>Programming resources for Emacs Lisp, Common Lisp, Scheme and Clojure: pastebin.com/nyTQp7qi >Troubleshooting If there seems to be a bug (or complicated issue), anons may ask you to compose an MWE (minimum working example). To create an MWE, try the following: 1) start emacs with "emacs -q". This disables your init. 2) try to reproduce your issue with as few settings changed and packages (manually) loaded as possible. These steps ensure that other anons can replicate your problem if it's something more involved. Sometimes you even find the cause yourself this way, too!
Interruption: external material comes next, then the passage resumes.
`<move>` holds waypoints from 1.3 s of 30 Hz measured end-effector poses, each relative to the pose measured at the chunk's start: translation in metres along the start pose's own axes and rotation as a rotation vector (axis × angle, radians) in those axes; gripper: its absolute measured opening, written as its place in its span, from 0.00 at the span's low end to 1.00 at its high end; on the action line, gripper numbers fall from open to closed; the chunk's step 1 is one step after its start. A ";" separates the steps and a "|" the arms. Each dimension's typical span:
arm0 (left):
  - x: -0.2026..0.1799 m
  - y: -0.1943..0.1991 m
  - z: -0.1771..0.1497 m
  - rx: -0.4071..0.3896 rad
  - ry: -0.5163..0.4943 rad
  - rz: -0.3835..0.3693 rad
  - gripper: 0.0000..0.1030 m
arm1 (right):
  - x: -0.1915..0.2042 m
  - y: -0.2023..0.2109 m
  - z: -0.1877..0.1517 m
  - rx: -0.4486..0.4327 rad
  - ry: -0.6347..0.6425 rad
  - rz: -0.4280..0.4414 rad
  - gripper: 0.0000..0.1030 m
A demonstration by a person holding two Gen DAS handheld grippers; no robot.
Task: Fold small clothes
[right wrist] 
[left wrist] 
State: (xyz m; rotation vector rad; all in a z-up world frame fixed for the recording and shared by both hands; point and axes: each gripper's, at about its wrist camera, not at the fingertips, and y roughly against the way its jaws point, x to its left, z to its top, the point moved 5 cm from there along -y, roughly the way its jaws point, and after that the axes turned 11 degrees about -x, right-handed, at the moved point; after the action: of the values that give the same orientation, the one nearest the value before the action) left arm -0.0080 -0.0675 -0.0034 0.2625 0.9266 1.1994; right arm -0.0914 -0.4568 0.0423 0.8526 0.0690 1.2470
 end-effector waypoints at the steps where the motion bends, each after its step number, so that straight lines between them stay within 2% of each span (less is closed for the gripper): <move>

>Okay, but what do you like about lisp you silly goose? homoiconicity macros makes ad hoc programming (i.e. extending emacs) easy and fun reasonably fast despite being dynamic GC language desu i can't imagine a reason to use a stack language outside of extreme resource constraints
Vimfag here, I want to learn this shit and actually use it, problem: I'm on windows. Should I use WSL or the GUI natively...?
Noah Davis
>I'm on windows OOF, native is going to be painful since GNU give zero fucks to windows. Give a try at WSL. user, consider having a computer just for Linux if you cant leave windows it's gonna make your life MUCH easier.
Cooper Phillips
I mean lisp is a stack-machine too, and in many ways its execution resembles that fact. It's not quite right to only think of Forth as a stack language... especially not ANS Forth. Though the stack-machine is super important, and in ANS Forth even your dictionary definitions are on a stack, the really cool shit is when you get into blocks. Your editor you see... code is data, and your editor is intertwined with the execution environment. It's a mishmash of a paged memory machine on top of a regular memory machine on top of a stack-machine. You think macros are cool? How about runtime macros? How about *self-modifying runtime macros*? Want them to be fire and forget? No problem. Want them to be static and persist data? Again, no problem. Want them to work like regular macros? Sure bro! Whatever you want, Forth will oblige. Want to implement GC? Trivial.
Also stack-machines aren't actually that efficient. That's an unfortunate misconception. They tend to have orders of magnitude more memory operations compared to register machines. But register machines are the antithesis of simple. Just look at the Dis VM compared to the Lua VM.
Dylan Lewis
>user, consider having a computer just for Linux if you cant leave windows it's gonna make your life MUCH easier. I like you user you good. Which distro are you using or which one do you recommend?
Christian Price
Fedora is good for those starting out. I recommend getting the XFCE spin.